Nelle PMI il numero di signore cresce lentamente, soprattutto grazie a fattori demografici. Segnali più incoraggianti dalle aziende con un fatturato di oltre 200 milioni, dove “l’effetto trascinamento” sembra più visibile
© agenzia
C'è ancora tanta strada da fare ma il problema della parità tra i sessi ad alto livello registra quanto meno un significativo miglioramento: per la prima volta, nel 2017, le donne che siedono nei board delle società quotate è maggiore di un terzo rispetto al totale dei membri dei Consigli d’Amministrazione. Lo evidenzia la ricerca “Le donne ai vertici delle società italiane” condotta da Cerved, primario operatore in Italia nell’analisi del rischio del credito, e presentata nella biblioteca del Senato “Giovanni Spadolini” nell’ambito di un convegno promosso dalla Fondazione Marisa Bellisario
La rappresentanza femminile è cresciuta di 558 unità tra le società quotate in borsa e di 660 tra le controllate pubbliche, in gran parte grazie all’introduzione della legge sulle quote di genere, approvata nel 2011, che impone loro di riservare almeno un terzo dei componenti degli organi di amministrazione e controllo al genere meno rappresentato. Sono 162 (70%) le società quotate che ottemperano l’obbligo, tuttavia solo in 26 (11%) il numero supera di almeno un’unità il minimo richiesto: infatti a fine 2017 sono 751 le donne che siedono nei Consigli d’Amministrazione delle 227 società quotate alla Borsa di Milano, pari al 33,5% dei 2.244 membri dei board.

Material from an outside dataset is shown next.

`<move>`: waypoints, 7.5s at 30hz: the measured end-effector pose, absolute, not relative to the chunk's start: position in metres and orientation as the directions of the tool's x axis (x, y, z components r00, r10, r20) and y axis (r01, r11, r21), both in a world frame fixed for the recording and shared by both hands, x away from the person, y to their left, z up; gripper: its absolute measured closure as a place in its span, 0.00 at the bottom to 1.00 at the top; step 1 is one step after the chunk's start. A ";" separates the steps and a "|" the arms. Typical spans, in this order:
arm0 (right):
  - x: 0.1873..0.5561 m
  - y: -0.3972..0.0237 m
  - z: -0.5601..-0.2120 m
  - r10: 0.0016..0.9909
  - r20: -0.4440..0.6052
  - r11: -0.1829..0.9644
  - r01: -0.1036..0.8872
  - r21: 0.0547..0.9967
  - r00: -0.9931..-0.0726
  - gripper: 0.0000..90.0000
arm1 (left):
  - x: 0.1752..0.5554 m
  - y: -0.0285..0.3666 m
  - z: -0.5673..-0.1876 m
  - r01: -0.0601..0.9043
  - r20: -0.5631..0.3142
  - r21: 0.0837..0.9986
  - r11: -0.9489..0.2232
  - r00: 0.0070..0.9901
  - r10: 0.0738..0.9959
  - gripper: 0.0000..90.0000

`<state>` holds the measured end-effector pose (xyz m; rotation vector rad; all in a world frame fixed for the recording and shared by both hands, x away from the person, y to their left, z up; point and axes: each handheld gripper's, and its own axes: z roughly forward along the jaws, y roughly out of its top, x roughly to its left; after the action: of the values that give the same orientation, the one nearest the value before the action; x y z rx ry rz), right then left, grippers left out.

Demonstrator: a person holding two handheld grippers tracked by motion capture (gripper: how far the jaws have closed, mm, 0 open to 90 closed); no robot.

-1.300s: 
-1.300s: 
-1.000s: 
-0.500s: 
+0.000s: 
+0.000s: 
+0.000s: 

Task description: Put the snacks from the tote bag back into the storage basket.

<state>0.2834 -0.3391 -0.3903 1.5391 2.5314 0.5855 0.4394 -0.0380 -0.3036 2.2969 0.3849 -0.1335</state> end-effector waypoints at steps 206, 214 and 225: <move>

Parliamo di un aumento del 9,3% sul 2016 e di un numero quattro volte superiore a quello del 2011. Rimangono marginali invece i casi di donne che ricoprono la carica di Amministratore Delegato (18 a fine 2017, una in più del 2016, pari al 7,9% delle società) o di presidente del Cda (23, due in più del 2016).
I dati elaborati da Cerved mostrano che al grande successo avuto dalla legge nel favorire l’aumento della presenza femminile nei board delle società quotate e controllate non è corrisposta un’eguale capacità di produrre un "effetto trascinamento" sulle altre imprese. Nelle posizioni di vertice delle società che non sono soggette alla legge sulle quote di genere, infatti, la presenza femminile cresce lentamente, in gran parte grazie a fattori demografici, con una maggiore quota mano a mano che le nuove generazioni assumono il comando. Segnali più incoraggianti si osservano nel segmento delle imprese di maggiore dimensione (fatturato oltre 200 milioni), dove le norme sulle società quotate potrebbero aver prodotto effetti indiretti.
© ufficio-stampa
“La legge è stata un successo e ha trovato ampia applicazione anche se la crescita dove non ci sono quote rosa è lenta – commenta Marco Nespolo, Amministratore Delegato di Cerved, che ha illustrato la ricerca -. Per avere un risultato profondo nel tessuto economico del Paese e per promuovere una maggiore presenza femminile anche negli spazi non contemplati dalla legge c'è molto da lavorare. Le imprese, ad esempio, possono utilizzare di più e meglio la tecnologia e lo smart working per favorire percorsi di carriera femminili più rapidi”.
“La mia battaglia sulle quote di genere - commenta Lella Golfo, Presidente della Fondazione Marisa Bellisario, promotrice e prima firmataria della legge omonima - ha prodotto un vero e proprio miracolo. A cambiare sono stati prima di tutto i dati, con un numero di donne mai visto nei board, ma anche la cultura e la mentalità. Le imprese hanno potuto apprezzare il contributo femminile e oggi abbiamo board più giovani e competenti. Ma ora dobbiamo andare oltre. Servono più donne nei ruoli esecutivi e, prima che la legge scada, dobbiamo amplificarne l’effetto di contagio sull’intero sistema economico. Avere più donne ai vertici significa traghettare il Paese verso un orizzonte di crescita, benessere, modernità”.